Health

Pharmac urged to fund Keytruda for other cancers

17:17 pm on 30 August 2016

A cancer patient given just two days to live five months ago is calling on Pharmac to publicly fund Keytruda for cancers other than melanoma.

Leonard Pene self-funded Keytruda after being told he would die in two days. Photo: SUPPLIED

Len Pene was diagnosed with asbestos cancer, mesothelioma, late last year.

His father worked at asbestos manufacturer James Hardie as a foreman and died of the same cancer. Mr Pene would often work with his dad during the school holidays.
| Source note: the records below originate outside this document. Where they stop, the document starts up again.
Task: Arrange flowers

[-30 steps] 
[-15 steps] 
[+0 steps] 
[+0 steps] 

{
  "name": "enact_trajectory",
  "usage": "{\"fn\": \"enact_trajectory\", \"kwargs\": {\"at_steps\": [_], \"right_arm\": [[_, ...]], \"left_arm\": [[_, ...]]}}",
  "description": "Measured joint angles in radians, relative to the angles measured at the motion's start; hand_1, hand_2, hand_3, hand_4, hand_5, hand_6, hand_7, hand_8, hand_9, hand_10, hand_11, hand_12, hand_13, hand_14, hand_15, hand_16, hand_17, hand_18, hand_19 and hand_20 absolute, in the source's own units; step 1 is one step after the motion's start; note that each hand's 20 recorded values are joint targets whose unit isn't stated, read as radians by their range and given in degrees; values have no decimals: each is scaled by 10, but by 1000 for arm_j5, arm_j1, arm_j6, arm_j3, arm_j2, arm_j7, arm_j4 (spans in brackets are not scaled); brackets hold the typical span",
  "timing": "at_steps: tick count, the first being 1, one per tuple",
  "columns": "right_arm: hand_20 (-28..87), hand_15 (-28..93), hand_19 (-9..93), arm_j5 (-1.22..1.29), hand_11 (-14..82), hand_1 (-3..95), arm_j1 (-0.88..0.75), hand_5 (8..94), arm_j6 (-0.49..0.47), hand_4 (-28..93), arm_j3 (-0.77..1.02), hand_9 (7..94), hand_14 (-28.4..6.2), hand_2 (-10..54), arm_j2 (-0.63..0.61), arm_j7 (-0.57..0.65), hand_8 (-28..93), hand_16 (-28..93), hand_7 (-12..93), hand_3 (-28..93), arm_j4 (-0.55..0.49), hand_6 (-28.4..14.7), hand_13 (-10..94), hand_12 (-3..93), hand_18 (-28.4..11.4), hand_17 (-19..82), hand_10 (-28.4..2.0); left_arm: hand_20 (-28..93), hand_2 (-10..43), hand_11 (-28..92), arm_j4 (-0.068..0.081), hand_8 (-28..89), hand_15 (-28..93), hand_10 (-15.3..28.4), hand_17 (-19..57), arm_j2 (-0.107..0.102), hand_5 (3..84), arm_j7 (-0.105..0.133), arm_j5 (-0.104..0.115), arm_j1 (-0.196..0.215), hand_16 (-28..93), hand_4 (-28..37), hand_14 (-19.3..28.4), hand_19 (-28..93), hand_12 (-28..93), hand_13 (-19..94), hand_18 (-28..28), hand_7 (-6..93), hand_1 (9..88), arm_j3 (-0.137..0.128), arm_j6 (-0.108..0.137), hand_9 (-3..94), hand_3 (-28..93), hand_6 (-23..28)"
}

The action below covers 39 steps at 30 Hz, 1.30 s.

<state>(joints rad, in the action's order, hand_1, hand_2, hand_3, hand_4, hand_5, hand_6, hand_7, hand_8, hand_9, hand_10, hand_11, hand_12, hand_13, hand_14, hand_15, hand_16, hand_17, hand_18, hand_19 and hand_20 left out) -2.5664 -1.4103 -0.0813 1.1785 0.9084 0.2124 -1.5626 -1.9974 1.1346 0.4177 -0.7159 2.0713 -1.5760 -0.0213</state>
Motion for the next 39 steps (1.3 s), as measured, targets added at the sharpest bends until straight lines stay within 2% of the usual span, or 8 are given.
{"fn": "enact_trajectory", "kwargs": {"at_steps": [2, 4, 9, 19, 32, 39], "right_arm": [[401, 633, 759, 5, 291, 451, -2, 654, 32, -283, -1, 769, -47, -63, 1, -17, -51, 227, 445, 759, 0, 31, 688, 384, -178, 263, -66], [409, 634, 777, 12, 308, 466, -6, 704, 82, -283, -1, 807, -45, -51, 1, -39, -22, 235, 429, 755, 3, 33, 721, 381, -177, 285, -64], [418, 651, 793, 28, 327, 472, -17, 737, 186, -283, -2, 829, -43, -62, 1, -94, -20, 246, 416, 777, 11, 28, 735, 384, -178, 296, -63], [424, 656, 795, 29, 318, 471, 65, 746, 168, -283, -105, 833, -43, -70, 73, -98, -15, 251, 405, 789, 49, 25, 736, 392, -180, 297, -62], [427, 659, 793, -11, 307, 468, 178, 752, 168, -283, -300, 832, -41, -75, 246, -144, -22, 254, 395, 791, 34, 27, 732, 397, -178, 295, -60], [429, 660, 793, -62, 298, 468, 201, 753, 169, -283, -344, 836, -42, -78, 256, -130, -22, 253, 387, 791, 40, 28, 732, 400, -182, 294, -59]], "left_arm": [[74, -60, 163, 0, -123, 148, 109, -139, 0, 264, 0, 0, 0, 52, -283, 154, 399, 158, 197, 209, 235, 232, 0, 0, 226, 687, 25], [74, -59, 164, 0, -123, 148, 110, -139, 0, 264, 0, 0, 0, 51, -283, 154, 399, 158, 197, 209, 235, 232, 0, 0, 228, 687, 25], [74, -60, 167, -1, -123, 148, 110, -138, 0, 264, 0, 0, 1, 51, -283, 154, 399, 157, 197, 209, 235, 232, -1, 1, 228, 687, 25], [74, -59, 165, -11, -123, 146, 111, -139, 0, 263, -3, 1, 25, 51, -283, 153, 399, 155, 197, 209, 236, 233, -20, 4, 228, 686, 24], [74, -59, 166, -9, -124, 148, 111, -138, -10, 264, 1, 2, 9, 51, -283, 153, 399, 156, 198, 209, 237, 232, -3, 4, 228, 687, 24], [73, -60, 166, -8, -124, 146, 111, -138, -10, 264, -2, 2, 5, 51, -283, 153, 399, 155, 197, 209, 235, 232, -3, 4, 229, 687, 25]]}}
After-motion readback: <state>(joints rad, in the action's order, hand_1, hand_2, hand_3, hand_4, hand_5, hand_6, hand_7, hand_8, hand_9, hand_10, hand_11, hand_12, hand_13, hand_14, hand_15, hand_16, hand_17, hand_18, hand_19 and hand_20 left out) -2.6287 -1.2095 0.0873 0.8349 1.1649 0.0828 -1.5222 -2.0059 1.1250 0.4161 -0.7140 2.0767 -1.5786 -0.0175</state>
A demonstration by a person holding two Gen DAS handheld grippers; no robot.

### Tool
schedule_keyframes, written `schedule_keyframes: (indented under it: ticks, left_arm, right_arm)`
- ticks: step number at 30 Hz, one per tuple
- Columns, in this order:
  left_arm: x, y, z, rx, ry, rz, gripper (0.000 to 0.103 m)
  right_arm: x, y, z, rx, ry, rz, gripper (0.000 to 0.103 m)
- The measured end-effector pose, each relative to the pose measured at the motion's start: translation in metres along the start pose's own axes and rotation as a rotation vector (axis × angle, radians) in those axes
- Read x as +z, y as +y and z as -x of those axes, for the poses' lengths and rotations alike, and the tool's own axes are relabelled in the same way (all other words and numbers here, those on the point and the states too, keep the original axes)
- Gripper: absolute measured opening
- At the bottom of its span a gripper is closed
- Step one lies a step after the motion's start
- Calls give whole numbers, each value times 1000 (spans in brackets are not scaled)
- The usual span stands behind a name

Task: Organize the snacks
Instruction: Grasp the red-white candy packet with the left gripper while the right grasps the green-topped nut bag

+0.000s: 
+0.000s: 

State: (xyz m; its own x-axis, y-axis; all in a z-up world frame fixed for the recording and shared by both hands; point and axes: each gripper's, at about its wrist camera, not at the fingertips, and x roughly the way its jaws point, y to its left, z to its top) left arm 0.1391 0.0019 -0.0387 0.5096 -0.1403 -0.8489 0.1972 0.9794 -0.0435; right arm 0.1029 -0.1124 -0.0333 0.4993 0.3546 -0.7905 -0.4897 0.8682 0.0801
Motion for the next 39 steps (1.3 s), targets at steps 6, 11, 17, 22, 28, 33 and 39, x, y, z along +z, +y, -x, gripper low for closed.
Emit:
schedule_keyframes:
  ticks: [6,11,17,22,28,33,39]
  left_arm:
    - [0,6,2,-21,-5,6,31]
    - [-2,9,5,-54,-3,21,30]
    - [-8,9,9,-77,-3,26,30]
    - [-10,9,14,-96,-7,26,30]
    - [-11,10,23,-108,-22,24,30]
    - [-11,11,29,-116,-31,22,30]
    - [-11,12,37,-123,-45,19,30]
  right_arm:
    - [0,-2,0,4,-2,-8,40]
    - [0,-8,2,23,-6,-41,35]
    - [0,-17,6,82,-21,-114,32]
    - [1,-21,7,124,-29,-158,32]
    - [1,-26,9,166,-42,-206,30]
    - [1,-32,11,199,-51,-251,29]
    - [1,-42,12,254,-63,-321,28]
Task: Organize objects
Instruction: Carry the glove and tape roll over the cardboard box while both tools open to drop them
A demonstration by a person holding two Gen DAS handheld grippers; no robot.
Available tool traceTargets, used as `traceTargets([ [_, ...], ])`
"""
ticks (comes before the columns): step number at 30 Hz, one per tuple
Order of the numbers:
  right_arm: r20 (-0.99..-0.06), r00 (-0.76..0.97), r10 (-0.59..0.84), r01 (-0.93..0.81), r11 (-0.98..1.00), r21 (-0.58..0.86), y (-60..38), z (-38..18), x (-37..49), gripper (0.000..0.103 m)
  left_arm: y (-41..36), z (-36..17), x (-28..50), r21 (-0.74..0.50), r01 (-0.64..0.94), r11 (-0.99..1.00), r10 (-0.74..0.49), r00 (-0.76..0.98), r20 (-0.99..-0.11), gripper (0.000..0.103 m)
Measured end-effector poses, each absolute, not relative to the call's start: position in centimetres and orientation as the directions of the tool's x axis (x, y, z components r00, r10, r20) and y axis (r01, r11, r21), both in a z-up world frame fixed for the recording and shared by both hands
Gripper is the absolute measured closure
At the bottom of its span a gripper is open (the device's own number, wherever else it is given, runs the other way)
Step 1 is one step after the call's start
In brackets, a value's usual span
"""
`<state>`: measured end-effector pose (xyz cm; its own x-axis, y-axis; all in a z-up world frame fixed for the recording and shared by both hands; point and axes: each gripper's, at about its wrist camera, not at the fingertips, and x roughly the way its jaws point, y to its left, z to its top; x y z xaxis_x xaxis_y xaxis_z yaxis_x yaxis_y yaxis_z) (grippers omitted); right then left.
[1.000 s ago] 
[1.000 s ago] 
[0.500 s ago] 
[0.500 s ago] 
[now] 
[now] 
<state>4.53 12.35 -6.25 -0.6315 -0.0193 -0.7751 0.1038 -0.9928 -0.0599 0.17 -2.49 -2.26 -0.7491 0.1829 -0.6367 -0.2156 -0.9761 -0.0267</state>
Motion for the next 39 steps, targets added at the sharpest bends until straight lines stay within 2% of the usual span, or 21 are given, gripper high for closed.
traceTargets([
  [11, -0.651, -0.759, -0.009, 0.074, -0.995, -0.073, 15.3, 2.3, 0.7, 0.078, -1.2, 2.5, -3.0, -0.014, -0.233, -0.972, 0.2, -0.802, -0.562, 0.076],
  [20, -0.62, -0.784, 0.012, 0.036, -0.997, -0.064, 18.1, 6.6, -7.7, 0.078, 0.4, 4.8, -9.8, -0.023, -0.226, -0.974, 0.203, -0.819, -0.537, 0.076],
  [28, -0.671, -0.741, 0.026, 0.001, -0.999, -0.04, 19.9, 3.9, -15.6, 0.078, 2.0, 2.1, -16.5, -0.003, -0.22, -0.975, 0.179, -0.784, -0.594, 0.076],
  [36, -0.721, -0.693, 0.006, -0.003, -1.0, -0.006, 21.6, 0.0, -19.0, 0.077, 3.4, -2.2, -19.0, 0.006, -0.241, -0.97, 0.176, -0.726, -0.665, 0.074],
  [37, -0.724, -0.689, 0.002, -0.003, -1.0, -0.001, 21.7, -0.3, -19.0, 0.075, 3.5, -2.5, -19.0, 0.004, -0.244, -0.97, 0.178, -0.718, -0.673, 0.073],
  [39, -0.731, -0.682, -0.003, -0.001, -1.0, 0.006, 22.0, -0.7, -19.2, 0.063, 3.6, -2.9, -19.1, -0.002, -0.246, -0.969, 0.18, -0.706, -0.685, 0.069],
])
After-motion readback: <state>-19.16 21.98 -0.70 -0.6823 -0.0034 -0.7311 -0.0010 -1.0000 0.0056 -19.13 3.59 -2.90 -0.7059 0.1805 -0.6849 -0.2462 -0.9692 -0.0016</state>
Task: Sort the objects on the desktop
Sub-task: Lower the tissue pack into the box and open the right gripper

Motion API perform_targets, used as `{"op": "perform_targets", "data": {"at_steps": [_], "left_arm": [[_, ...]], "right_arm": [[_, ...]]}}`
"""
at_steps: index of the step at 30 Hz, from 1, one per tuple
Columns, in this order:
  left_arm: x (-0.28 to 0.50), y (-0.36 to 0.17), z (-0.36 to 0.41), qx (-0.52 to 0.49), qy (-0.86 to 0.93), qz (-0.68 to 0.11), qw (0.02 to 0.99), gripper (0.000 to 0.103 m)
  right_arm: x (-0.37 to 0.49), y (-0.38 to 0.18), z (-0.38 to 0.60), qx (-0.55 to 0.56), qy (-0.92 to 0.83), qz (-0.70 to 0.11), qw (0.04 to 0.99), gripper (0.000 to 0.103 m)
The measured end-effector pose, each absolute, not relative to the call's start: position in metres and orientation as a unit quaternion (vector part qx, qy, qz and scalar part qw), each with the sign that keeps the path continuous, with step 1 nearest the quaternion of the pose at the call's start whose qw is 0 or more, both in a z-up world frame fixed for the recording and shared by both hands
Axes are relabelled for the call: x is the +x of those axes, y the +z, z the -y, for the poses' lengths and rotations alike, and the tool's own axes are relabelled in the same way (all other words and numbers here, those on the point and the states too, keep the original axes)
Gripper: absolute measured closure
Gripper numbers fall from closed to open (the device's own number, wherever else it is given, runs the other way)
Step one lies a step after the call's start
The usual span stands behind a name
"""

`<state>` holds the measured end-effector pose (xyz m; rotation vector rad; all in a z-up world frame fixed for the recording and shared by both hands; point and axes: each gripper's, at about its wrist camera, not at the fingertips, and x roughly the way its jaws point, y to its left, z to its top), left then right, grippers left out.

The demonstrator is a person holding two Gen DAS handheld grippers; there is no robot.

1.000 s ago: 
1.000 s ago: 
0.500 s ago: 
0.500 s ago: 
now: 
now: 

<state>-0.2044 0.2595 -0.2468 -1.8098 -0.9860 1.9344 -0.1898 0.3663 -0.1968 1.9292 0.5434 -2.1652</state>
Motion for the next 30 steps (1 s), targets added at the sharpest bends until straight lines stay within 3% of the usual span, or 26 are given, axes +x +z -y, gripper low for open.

“My specialist said there was nothing they could do for me anymore" - Len Pene

In April he was given just two days to live after chemotherapy failed to work.

“My specialist said there was nothing they could do for me anymore, but if I’d like to take Keytruda I’m welcome to it, but I’d have to pay for it, so I did. I paid for it.

“I had a scan and everything was failing. They actually gave me two days to live... but before that I actually got the first lot of Keytruda then I came home to actually die.”

After three days at home he started to eat again and started to feel better.

A scan on Anzac Day showed the tumour had shrunk by 61 percent, Mr Pene said.

He’s had seven treatments and has one more to go.

But he’s having to use the money he’s saved all his working life to pay for the treatment, which costs $8500 each time.

Pharmac announced in June it would fund Keytruda for melanoma patients, but that did not apply to other cancer patients.

Melanoma patients welcomed the funding, but said people had died waiting for it.

There were 30 people in New Zealand who were self-funding Keytruda for other cancers, the drug’s manufacturer Merck Sharpe & Dohme said.

Now back at work, Mr Pene had written to ACC and Pharmac requesting the drug be funded, but said he was still waiting for a response.

Pharmac did not respond to Checkpoint’s request for comment.